Powiat oleski będzie zamykał szkoły, bo - jak twierdzą urzędnicy - chce uporządkować sieć placówek oświatowych.
- Na ostatniej sesji podjęliśmy 5 uchwał intencyjnych, które rozpoczynają procedurę likwidacji szkół - wyjaśnia starosta oleski Stanisław Belka. - Chodzi o te szkoły, które przestały funkcjonować ze względu na brak naboru lub te, które nigdy tych naborów nie rozpoczęły - dodaje.

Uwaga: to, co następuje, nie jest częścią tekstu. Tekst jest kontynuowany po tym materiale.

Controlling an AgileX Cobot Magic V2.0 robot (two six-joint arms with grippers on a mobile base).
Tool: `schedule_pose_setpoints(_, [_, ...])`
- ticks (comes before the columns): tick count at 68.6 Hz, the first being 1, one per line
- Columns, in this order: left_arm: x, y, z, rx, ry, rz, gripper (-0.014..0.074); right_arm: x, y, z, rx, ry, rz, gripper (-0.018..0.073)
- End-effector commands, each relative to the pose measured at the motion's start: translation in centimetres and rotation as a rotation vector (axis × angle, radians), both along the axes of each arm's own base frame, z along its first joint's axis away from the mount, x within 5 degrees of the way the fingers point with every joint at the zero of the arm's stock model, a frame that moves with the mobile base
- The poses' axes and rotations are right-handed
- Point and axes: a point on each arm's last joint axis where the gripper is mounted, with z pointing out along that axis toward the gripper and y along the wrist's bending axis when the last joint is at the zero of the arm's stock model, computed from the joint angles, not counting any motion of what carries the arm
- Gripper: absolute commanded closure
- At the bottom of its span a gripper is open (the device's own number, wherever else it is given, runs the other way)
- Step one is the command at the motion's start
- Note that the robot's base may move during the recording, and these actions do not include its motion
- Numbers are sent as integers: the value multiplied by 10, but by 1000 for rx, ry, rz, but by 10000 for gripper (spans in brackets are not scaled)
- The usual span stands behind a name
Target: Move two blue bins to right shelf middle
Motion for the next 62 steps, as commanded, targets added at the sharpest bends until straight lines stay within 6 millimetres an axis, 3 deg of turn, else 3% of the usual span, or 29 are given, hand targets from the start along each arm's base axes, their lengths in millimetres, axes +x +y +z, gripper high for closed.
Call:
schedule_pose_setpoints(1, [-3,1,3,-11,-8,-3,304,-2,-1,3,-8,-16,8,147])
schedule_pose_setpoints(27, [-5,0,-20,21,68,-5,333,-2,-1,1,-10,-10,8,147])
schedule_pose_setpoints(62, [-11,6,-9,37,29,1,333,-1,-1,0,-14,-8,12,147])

- Przykładem jest formalnie istniejące w Zespole Szkół Ponadgimnazjalnych w Praszce II Liceum Ogólnokształcące. Ostatnia klasa maturalna skończyła tam edukację w ubiegłym roku szkolnym i nie ma już uczniów w tej szkole. W związku z tym likwidacja ta nie dotyczy nauczycieli, uczniów, ani ich rodziców, bo ich po prostu nie ma - tłumaczy.
Z inicjatywą rozpoczęcia procedury likwidacji takich szkół wyszedł zarząd powiatu. Belka podkreśla jednak, że aby szkoły zostały zamknięte, muszą zostać uzyskane odpowiednie pozwolenia.
- Decyzje zostały wstępnie podjęte, ale są to uchwały intencyjne. Musimy więc uzyskać zgodę kuratora oświaty i przedstawić sprawę wszystkim zainteresowanym, czyli radom pedagogicznym tych zespołów szkół, których dotyczą planowane likwidacje. Ostateczne decyzje muszą zapaść do końca maja i wtedy podamy to do publicznej wiadomości.
Starosta oleski dodaje, że takie działania pozwolą na uporządkowanie sytuacji i być może przyczynią się do utworzenia nowej oferty edukacyjnej w danym typie szkoły.